> **YOUR OBJECTIVE**
Your reply should repeat, exactly, the line containing "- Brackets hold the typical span" and the rest of the material after it.

-- Opening Marker --

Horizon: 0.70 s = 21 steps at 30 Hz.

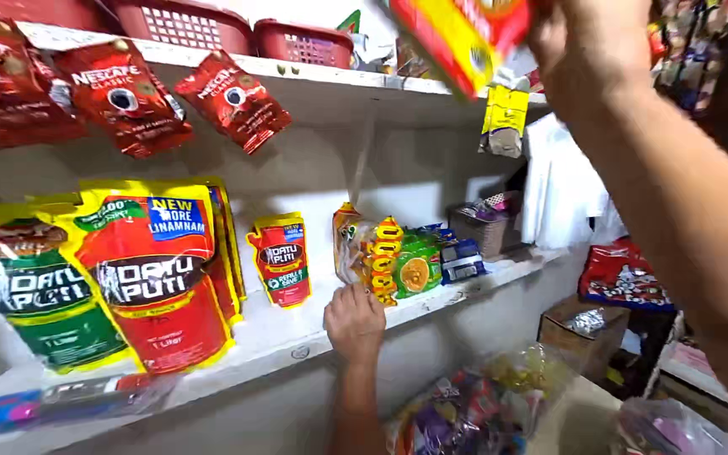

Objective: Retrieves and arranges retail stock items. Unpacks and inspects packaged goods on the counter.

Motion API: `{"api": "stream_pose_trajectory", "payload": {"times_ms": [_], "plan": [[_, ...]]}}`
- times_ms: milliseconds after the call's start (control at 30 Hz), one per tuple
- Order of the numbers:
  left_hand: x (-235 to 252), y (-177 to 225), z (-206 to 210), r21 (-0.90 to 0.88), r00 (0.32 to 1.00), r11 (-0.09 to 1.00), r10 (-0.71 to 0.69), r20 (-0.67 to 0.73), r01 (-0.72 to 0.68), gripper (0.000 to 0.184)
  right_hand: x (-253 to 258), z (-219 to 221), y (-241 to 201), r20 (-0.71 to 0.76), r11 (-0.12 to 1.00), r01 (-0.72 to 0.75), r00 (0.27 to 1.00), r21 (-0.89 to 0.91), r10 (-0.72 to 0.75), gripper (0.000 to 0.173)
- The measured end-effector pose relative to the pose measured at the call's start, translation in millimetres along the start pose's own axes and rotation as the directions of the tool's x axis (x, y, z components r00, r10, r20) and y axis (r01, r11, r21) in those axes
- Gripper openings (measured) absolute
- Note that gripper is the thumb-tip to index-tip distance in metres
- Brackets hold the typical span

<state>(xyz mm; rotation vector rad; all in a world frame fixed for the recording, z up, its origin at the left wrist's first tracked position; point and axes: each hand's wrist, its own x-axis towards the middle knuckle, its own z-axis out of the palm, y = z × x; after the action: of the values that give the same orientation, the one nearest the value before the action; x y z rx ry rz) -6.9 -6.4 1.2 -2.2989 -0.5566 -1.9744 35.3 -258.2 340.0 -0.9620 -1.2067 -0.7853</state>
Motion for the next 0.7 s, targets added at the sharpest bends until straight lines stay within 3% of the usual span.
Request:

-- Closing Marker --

> **SOLUTION TO THE EXERCISE**
- Brackets hold the typical span

<state>(xyz mm; rotation vector rad; all in a world frame fixed for the recording, z up, its origin at the left wrist's first tracked position; point and axes: each hand's wrist, its own x-axis towards the middle knuckle, its own z-axis out of the palm, y = z × x; after the action: of the values that give the same orientation, the one nearest the value before the action; x y z rx ry rz) -6.9 -6.4 1.2 -2.2989 -0.5566 -1.9744 35.3 -258.2 340.0 -0.9620 -1.2067 -0.7853</state>
Motion for the next 0.7 s, targets added at the sharpest bends until straight lines stay within 3% of the usual span.
Request:

That is the complete answer.